They were in the back seat as I drove by the campus. At a blinking light he told me to turn left. Another 100 yards he said "Left again". When I made this left I knew exactly where I was. It was the road from the dream. I had just driven into a rather large mobile home complex. I made several turns making my way to the back of the neighborhood and pulled up to a mobile home that had had an addition built onto it and stopped. Charlie and his girlfriend had been talking the whole time.
When I stopped, he said, "How did you know where I lived? You've never been here before."
I turned around laughing saying, "Yeah I have, in a dream Charlie, in a dream!"


----------



## Phil loves classical (Feb 8, 2017)

Joe B said:


> I'll share one dream that has nothing personal or potentially embarrassing.
> I was around 18 and I had a strange dream.

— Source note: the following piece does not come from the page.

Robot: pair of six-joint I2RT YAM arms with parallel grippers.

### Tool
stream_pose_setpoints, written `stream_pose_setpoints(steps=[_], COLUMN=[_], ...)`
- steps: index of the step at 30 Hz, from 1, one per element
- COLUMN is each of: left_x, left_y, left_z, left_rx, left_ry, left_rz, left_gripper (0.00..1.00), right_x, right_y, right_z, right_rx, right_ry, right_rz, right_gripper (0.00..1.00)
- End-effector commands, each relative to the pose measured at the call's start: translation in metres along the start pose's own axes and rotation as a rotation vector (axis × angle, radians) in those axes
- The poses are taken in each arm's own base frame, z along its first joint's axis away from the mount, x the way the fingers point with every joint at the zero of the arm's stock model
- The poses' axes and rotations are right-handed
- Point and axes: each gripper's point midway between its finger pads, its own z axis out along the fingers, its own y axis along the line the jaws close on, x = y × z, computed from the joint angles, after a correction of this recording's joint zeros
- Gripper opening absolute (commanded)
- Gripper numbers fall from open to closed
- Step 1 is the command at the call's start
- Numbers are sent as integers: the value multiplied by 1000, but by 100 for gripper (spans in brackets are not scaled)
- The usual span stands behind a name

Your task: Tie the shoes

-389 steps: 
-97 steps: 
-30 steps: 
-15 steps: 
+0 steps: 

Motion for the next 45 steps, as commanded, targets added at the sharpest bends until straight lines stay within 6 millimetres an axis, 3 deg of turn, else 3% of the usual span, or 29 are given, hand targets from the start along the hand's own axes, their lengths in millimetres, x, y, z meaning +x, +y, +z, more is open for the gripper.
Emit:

In the dream I drove down a familiar road in town and made a left hand turn onto a road that existed in the dream but did not actually exist in town. I drove down it winding between many little homes to end up at one where I stopped the car and the dream ended.
> Fast forward 2 years. I'm at a party off campus at UCONN and there were several people at the party who I knew from high school. A friend asked me if I could give he and his girl friend a ride back to his place, right near the campus.
> They were in the back seat as I drove by the campus. At a blinking light he told me to turn left. Another 100 yards he said "Left again". When I made this left I knew exactly where I was. It was the road from the dream. I had just driven into a rather large mobile home complex. I made several turns making my way to the back of the neighborhood and pulled up to a mobile home that had had an addition built onto it and stopped. Charlie and his girlfriend had been talking the whole time.
> ...


Interesting. The road that didn't exist 2 years before. Was it undeveloped land at the time? So in the dream you stopped the car the same place where you drove your friend?


----------



## Sad Al (Feb 27, 2020)

_...there are indications that at least a part of the psyche is not subject to the laws of space and time. Scientific proof of that has been provided by the well-known J. B. Rhine experiments._ - Memories, Dreams, Reflections - C. G. Jung - Aniela Jaffe

According to Jung the collective unconscious is psychic in nature. Thus from its point of view neither time nor space exist. I think it is simply a set of coexisting egos, which explains precognitive dreams.


----------



## Flamme (Dec 30, 2012)

About a year ago I dreamt my ex polish gf, who was in a dream, on the sea, while lying 2 me she was at home, on the phone...When I told her about the dream she was like nooo, I could never do that...Few months ago she did the same dishonest thing, not being on sea, but lying and mistreating me...I h8 it when unresolved issues seep into my dreams, but being a very caring and intuitive person I cannot help it...


----------